Precious Programme Found
By Phil Westren
Whilst recently in the progress of moving house, Cornish Pirates supporter Peter Scrase came across a clearly rare and precious rugby match programme, for a game played at St. Clare between Penzance RFC and the famous Cardiff club back in April, 1935.
Peter immediately, and very kindly, thought of passing the programme to Pirates’ archivist Phil Westren, who was thrilled to receive it on the club’s behalf. Phil advised that although he has been able to file a truly considerable amount of material during the past 40 plus years, this was incredibly the first ever match programme that has been revealed in relation to the separate Newlyn and Penzance clubs, who amalgamated in1945 to form the now famous Penzance & Newlyn RFC.
“The programme is a wonderful and precious find, and it is one that also reveals the names of so many well-known players of their time, from both sides. The Cardiff team was littered with Welsh internationals, including their skipper Archie Skym.
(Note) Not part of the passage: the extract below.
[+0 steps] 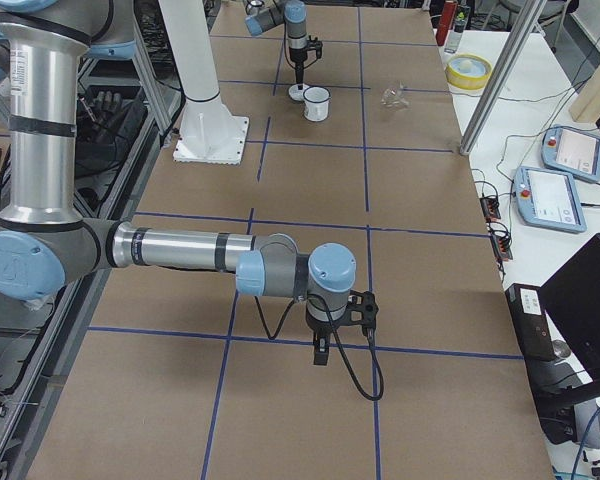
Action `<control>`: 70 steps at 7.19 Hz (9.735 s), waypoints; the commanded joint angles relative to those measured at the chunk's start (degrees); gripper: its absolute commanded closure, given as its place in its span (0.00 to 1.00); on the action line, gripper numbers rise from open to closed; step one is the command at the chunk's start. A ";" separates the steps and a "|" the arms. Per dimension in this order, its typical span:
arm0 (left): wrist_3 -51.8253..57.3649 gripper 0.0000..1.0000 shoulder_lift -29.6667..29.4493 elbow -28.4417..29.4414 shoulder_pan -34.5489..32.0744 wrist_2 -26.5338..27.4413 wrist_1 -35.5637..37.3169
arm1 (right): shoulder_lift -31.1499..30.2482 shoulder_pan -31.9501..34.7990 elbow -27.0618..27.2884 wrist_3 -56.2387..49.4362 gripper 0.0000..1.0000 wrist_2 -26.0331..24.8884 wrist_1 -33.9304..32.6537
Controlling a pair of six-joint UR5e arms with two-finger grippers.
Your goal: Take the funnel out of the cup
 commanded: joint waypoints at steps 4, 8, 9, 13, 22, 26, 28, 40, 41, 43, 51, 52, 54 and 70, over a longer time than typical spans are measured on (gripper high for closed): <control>0.68 0.18 -0.38 0.85 0.04 -0.08 -0.09 | 0.00 0.00 0.00 0.00 0.00 0.00 0.00; 0.77 1.00 -0.91 0.76 -0.13 -0.17 0.00 | 0.00 0.00 0.00 0.00 0.00 0.00 0.00; 0.77 1.00 -0.82 0.59 -0.31 -0.17 0.00 | 0.00 0.00 0.00 0.00 0.00 0.00 0.00; 6.27 1.00 4.51 -8.95 -6.43 -0.52 0.17 | 0.00 0.00 0.00 0.00 0.00 0.00 0.00; 4.11 1.00 -27.27 2.33 -10.51 -5.00 27.08 | 0.00 0.00 0.00 0.00 0.00 0.00 0.00; 3.93 1.00 -26.92 2.08 -7.53 -5.09 26.89 | 0.00 0.00 0.00 0.00 0.00 0.00 0.00; 1.30 1.00 -25.96 1.64 -6.73 -5.00 26.81 | 0.00 0.00 -0.08 0.00 0.00 0.00 0.00; 2.00 1.00 -25.69 2.34 -6.55 -5.00 26.63 | 0.00 0.00 0.00 0.00 0.00 0.00 0.00; 2.00 1.00 -25.60 2.34 -6.55 -4.92 26.63 | 0.00 0.00 0.00 0.00 0.00 0.00 0.00; 2.00 1.00 -25.60 2.34 -6.55 -5.00 26.63 | 0.00 0.00 0.00 0.00 0.00 0.00 0.00; 2.00 0.65 -25.60 2.96 -6.46 -5.00 25.93 | 0.00 0.00 0.00 0.00 0.00 0.00 0.00; 2.00 0.38 -25.52 2.96 -6.46 -5.00 25.93 | 0.00 0.00 0.00 0.00 0.00 0.00 0.00; 2.00 0.11 -25.52 3.04 -6.46 -5.00 25.93 | 0.00 0.00 -0.08 0.00 0.00 0.00 0.00; 72.21 0.00 6.61 18.96 -64.47 -31.54 15.69 | 0.00 0.00 -0.08 0.00 0.00 0.00 0.00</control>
“As for Penzance, the name of their captain also immediately drew attention. The player concerned was Irving Uren, a forward who played eight times for Cornwall in the 1930s. Irving is the father of former Pirates player and present match day steward Arthur, so I was right away keen to make sure that Arthur should see and receive a copy.
“Other Penzance names to note were those of Ben Perrin, Sax Littler, Bill and Ken Simpson, and Dick Matthews (later a Mayor of Penzance) who in the same year was a try-scorer for the combined Cornwall & Devon side that played the third All Blacks at Devonport. Redruth’s Roy Jennings – a British Lion in 1930 – was a guest player named at full-back, whilst two members of the team, namely Ron Sturgess and John Swire Griffiths would lose their lives in the Second World War.”
Peter has fond memories of Ben Perrin, who was his coach when he played for the Mounts Bay Colts (nowadays the Pirates Colts) in the early-mid 1950s. Also, with further reference to finding the programme Peter revealed:
“It would have been purchased by my late father-in-law, Jack Evans. He was a Stores Officer for Trinity House who transferred from the Swansea depot to Penzance in 1934. He had played for Swansea, and watching the Penzance versus Cardiff game would likely have been keen to see Swansea’s fierce rivals beaten by Penzance!”
* * * *Pictured L-R: Peter Scrase, Arthur Uren, Phil Westren
Providing extra snips of interesting information, Phil recalled that in the early 1920s Irving Uren played in the same Penzance Rovers side as his grandfather John Dale, whilst Peter advised that when his father-in-law Jack transferred from Swansea to Penzance, it was with his ship-based friend Tim Carpenter - later Kendall-Carpenter. Tim was the father of that famous rugby figure John MacG. K. Kendall-Carpenter, and it was Jack who apparently gave John his first ever rugby ball. As Peter, quite fittingly, added: “From acorns, mighty oaks grow!”